Try it -
Print out every line of the material exactly. Include no pictures.

########

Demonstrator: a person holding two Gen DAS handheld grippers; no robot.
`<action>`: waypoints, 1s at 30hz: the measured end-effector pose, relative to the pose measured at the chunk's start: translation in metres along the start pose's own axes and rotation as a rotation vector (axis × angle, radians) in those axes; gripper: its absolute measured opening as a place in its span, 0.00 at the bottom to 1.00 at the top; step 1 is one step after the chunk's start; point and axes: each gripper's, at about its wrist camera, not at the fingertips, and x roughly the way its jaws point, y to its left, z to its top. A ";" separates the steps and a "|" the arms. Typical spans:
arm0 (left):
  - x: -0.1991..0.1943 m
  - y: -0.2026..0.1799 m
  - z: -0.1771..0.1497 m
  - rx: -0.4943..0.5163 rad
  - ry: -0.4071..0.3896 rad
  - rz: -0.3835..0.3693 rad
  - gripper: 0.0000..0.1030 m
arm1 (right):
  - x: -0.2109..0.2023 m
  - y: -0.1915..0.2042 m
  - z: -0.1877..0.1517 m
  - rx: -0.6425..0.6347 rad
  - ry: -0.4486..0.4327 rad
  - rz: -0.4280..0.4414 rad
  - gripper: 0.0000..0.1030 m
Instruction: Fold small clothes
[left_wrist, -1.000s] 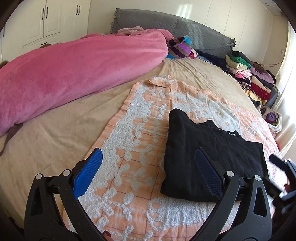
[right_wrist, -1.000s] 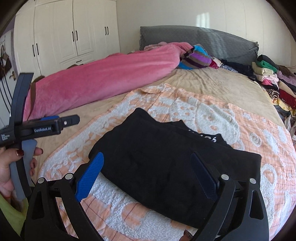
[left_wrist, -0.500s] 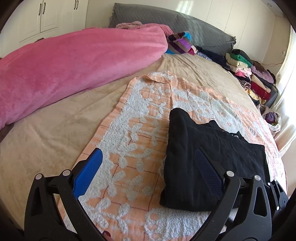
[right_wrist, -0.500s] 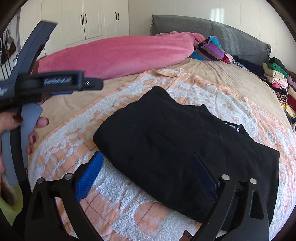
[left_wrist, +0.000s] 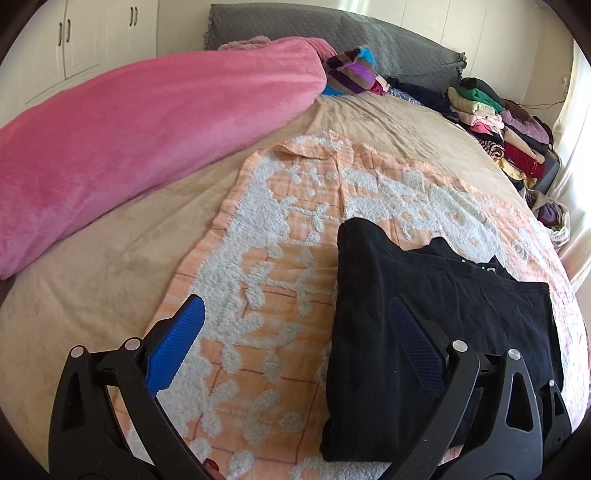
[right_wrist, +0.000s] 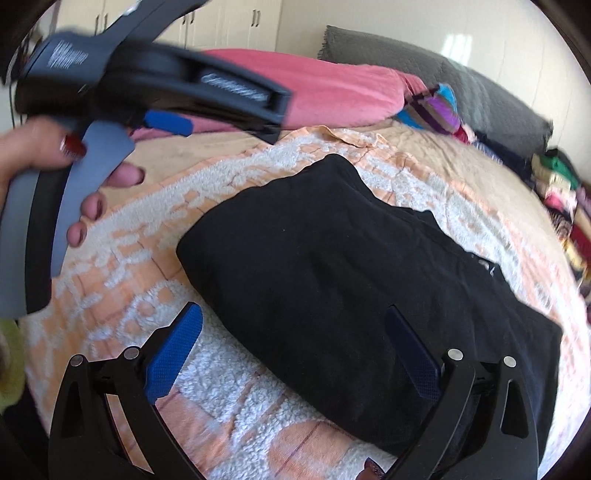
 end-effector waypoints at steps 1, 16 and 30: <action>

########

Response to the exercise -
Demonstrator: a person holding two Gen DAS handheld grippers; no robot.
`<action>`: waypoints, 1s at 30hz: the measured end-effector pose, relative to the pose measured at the chunk's start: translation in metres along the start pose's own axes and rotation as a rotation vector (axis × angle, radians) in those axes; gripper: its absolute measured opening as a place in its span, 0.00 at the bottom to 1.00 at the top; step 1 is one step after the chunk's start; point and axes: each gripper's, at about its wrist camera, not at the fingertips, and x roughly the way its jaws point, y to its left, z to its top. A ";" separates the steps and a "|" the arms. Typical spans:
arm0 (left):
  - x: -0.1991..0.1943 m
  - y: -0.2026..0.1799 m
  - z: -0.1771..0.1497 m
  - rx: -0.4943..0.5163 rad
  - ry: -0.4071..0.3896 rad
  - rz: -0.3835..0.3693 rad
  - gripper: 0.0000..0.1030 m
arm1 (right):
  - x: -0.2109..0.2023 m
  - y: -0.1915..0.2042 m
  - z: -0.1877..0.1517 m
  - rx: -0.6425..0.6347 rad
  - ry: -0.4486..0.4327 rad
  - rz: -0.4280..0.4414 rad
  - gripper: 0.0000..0.1030 m
Instruction: Fold small clothes
[left_wrist, -1.000s] 
[right_wrist, -1.000s] 
[left_wrist, -0.500s] 
[right_wrist, -0.500s] 
[left_wrist, +0.000s] 
[right_wrist, +0.000s] 
 end-effector waypoints at steps 1, 16 and 30: <action>

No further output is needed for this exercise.